If your compliance posture requires that the request not fire at all, set Additional Consents Required on the GTM tag (instead of relying only on Google's built-in Consent Mode behavior).

Scripts Managed by a Platform

Some scripts load inside a platform sandbox that handles consent itself — Shopify App Pixels are the most common example. These scripts always appear in the network log even when they're behaving correctly, because the platform loads the sandbox and then enforces consent inside it.

For these, set the script's category dropdown to Managed by a platform and choose the platform (e.g., Shopify). TrueScan will then show Managed by <Vendor> instead of flagging it.

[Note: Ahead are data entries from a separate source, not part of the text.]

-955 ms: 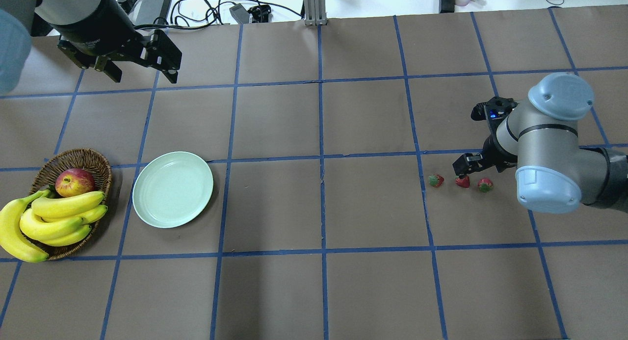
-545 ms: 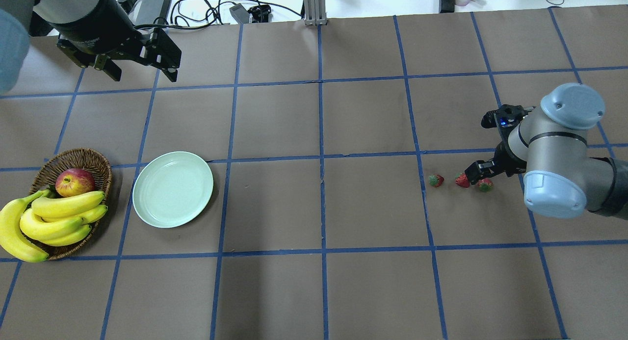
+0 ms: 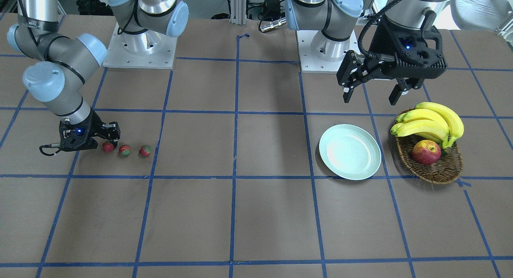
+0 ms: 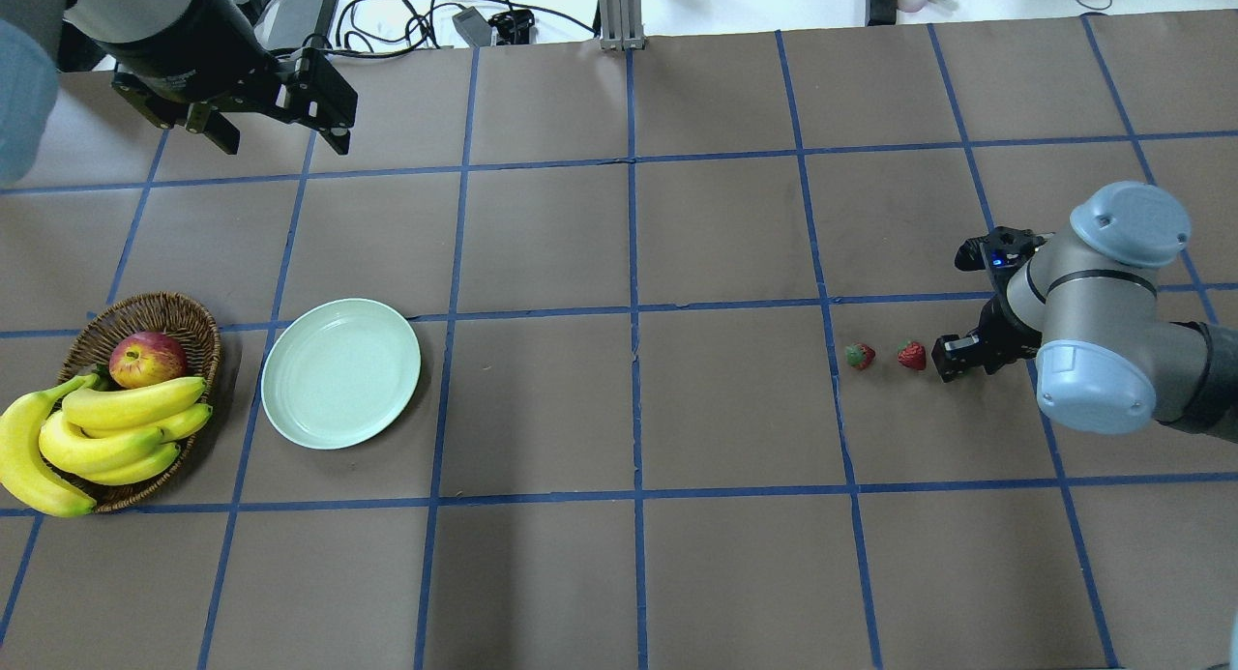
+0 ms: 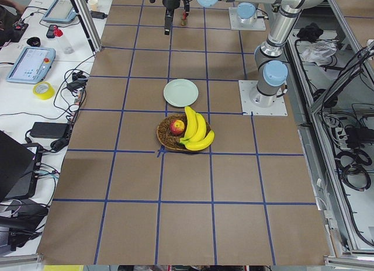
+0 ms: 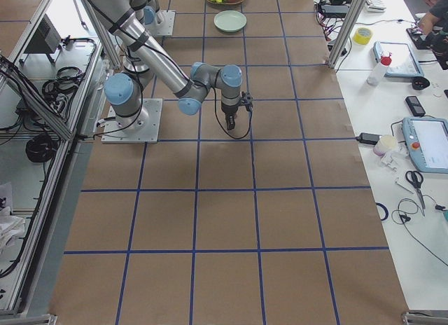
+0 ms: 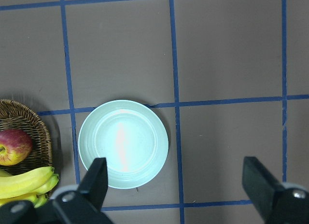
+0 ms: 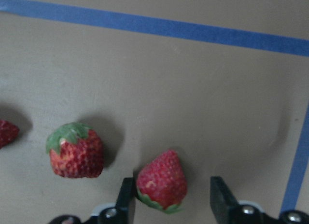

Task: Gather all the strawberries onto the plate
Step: 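Close the right gripper on the outermost strawberry and lift it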

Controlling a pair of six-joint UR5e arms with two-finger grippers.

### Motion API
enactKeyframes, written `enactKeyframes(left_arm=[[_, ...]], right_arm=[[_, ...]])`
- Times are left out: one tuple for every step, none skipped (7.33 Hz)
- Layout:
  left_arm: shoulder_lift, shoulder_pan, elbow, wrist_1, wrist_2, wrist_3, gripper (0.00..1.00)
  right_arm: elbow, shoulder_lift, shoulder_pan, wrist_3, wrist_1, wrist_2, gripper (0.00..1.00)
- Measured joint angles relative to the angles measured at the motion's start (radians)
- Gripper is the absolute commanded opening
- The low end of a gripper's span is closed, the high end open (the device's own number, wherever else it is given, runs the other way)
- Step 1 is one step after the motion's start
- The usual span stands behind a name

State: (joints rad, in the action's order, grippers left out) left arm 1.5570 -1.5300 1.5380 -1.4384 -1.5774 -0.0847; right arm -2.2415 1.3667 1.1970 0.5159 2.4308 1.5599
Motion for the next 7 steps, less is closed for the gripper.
enactKeyframes(left_arm=[[0.0, 0.0, 0.0, 0.002, 0.0, 0.0, 1.0], [0.0, -0.001, 0.001, 0.002, 0.0, 0.0, 1.0], [0.0, -0.001, 0.001, 0.002, 0.0, 0.0, 1.0], [0.0, -0.001, 0.001, 0.003, 0.0, 0.0, 1.0], [0.0, 0.0, 0.001, 0.003, 0.0, -0.001, 1.0], [0.0, 0.0, 0.001, 0.003, -0.002, -0.001, 1.0], [0.0, 0.001, 0.001, 0.003, -0.004, -0.002, 1.0]], right_arm=[[0.003, 0.002, 0.0, -0.009, -0.004, 0.004, 0.13], [0.011, 0.005, 0.001, -0.023, -0.007, 0.007, 0.13], [0.03, 0.013, 0.004, -0.04, -0.021, 0.008, 0.13], [0.062, 0.034, 0.013, -0.067, -0.07, 0.007, 0.13], [0.092, 0.059, 0.045, -0.129, -0.132, 0.003, 0.13], [0.115, 0.076, 0.111, -0.233, -0.172, 0.0, 0.13], [0.131, 0.078, 0.204, -0.385, -0.185, -0.002, 0.13]])
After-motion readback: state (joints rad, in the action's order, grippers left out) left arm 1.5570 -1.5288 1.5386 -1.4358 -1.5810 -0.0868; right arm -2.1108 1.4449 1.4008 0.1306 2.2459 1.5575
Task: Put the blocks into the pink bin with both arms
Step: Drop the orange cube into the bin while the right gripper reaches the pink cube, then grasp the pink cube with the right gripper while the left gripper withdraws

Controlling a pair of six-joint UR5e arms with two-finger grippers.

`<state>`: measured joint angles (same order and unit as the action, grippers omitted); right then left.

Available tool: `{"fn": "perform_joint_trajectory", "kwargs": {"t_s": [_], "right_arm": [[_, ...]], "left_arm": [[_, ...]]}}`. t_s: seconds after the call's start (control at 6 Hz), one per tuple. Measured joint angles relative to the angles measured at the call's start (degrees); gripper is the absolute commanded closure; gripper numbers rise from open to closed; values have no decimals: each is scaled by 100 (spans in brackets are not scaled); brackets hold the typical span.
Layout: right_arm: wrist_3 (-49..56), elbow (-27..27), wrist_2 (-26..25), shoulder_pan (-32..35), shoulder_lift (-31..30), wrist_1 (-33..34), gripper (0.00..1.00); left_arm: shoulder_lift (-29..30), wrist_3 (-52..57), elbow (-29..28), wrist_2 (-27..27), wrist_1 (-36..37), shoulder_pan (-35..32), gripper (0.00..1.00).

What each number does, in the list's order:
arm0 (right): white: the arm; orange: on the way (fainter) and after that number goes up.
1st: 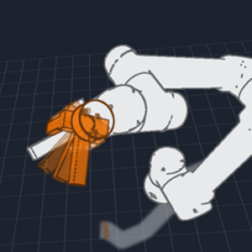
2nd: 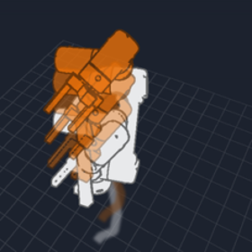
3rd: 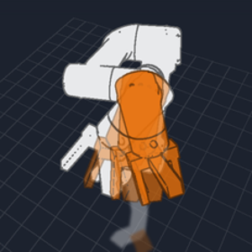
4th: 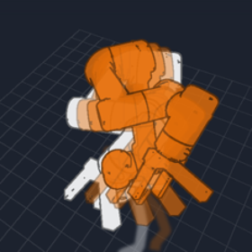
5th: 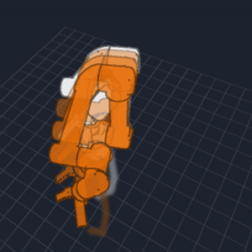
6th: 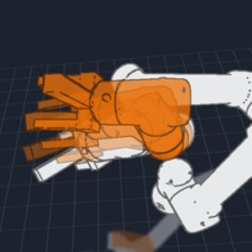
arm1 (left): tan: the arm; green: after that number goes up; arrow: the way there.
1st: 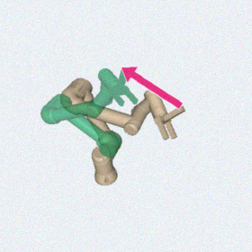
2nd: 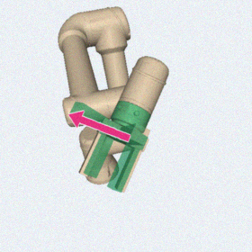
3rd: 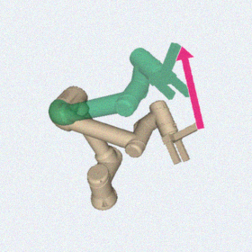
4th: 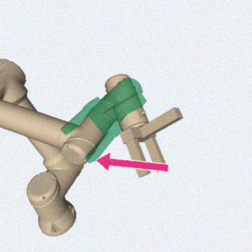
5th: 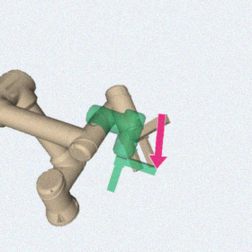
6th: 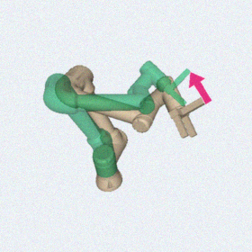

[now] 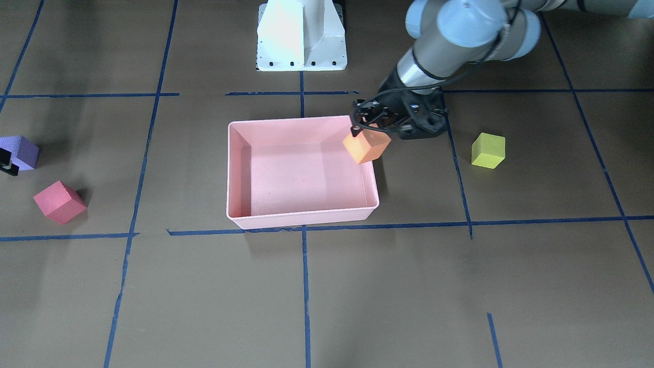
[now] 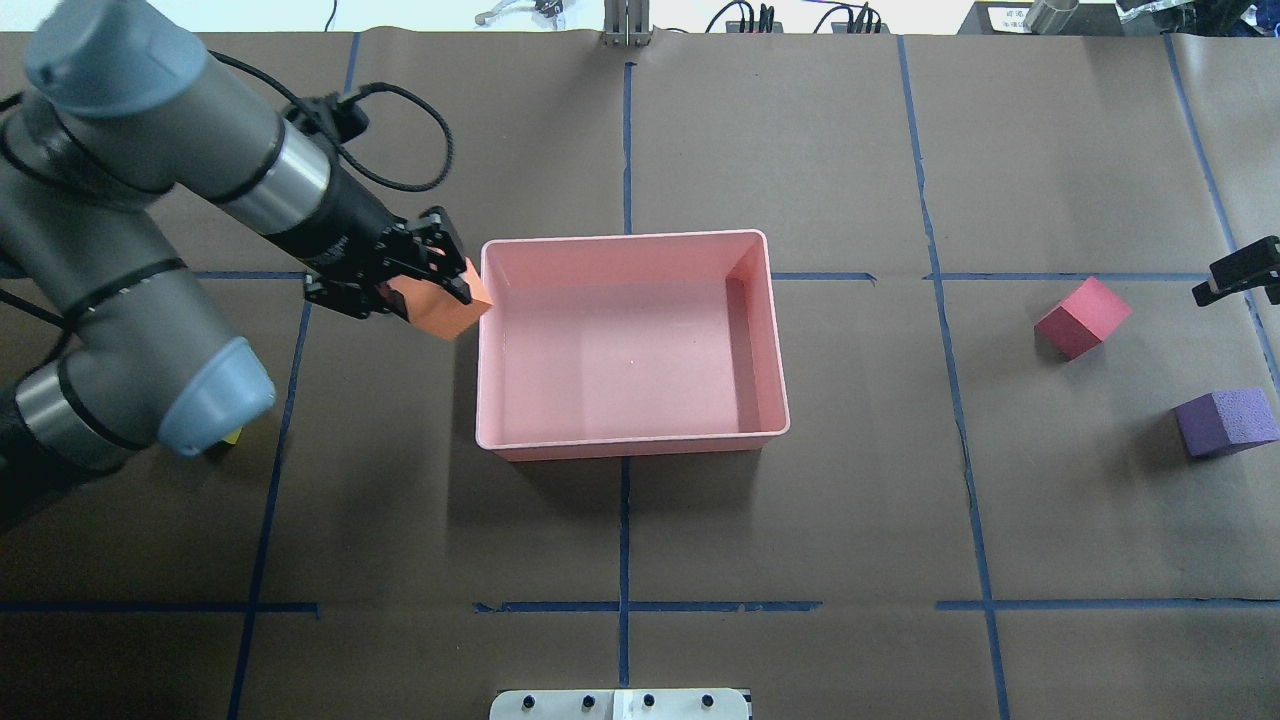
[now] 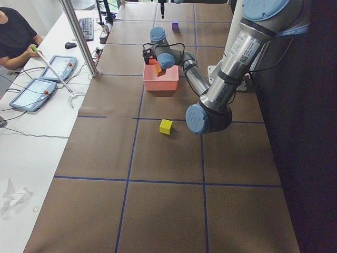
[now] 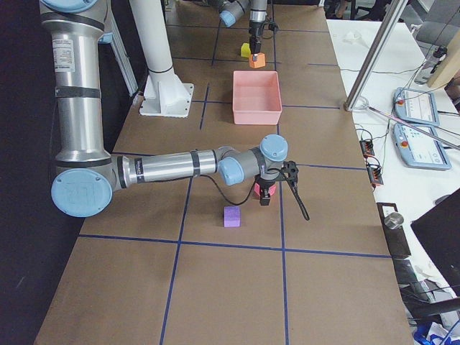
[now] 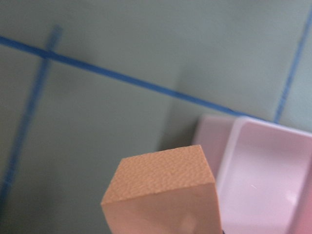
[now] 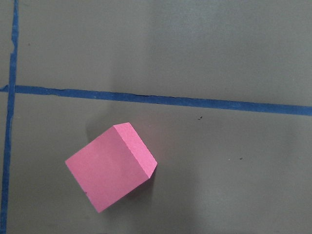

See Shopify App Pixel Consent for the Shopify-specific setup.

Reading the Website Check

Below the script table, TrueScan shows a Website Check — a checklist of CMP-level issues that affect every tag on your site. Fix anything flagged red or yellow before chasing individual script problems, since these can cause consent to misbehave globally.

Common findings:

  • CMP not detectedpolaris.js was not found on the page. Make sure you're loading it from your organization's unique link in Developer Instructions.
  • CMP version is outdated — You're loading the static (unversioned) script. Switch to the org-specific link in Developer Instructions.
  • CMP is not using the correct organization ID — The script on the page is from a different organization. Replace it with your org's link.
  • CMP loading asynchronously — The polaris.js <script> tag has defer or async set, or is being injected by another script. Remove these attributes so the CMP can communicate consent to GTM and Shopify before tags fire.
  • GTM script loaded before CMP — Move the polaris.js <script> tag above the GTM snippet in your <head>.
  • At least one script is loading before polaris.js — Other scripts appear in the <head> before polaris.js. Load the CMP as the first functional script. (You can ignore this warning if view-source confirms polaris.js is the first functional script and the others are not actively running.)
  • Multiple scripts detected — More than one polaris.js is loaded on the page. Remove duplicates.
  • Shopify API features not detectedloadFeatures and customerPrivacy from the Shopify Customer Privacy API aren't available on the storefront. Contact your TrueVault representative for help.

Iterating

TrueScan is designed to be re-run as you fix issues:

  1. Categorize any new scripts the latest scan surfaced.
  2. Update GTM consent settings (or platform settings) for anything marked No.
  3. Publish your GTM container.
  4. Run TrueScan again.

Scripts where you changed categorization between runs will show Scan again until you re-scan. Once everything reports Yes, N/A, or Managed by <Vendor>, your consent enforcement is verified end-to-end.

Run a scan periodically (monthly is a reasonable cadence for most sites) to catch new third parties added by marketing campaigns, theme updates, or new integrations.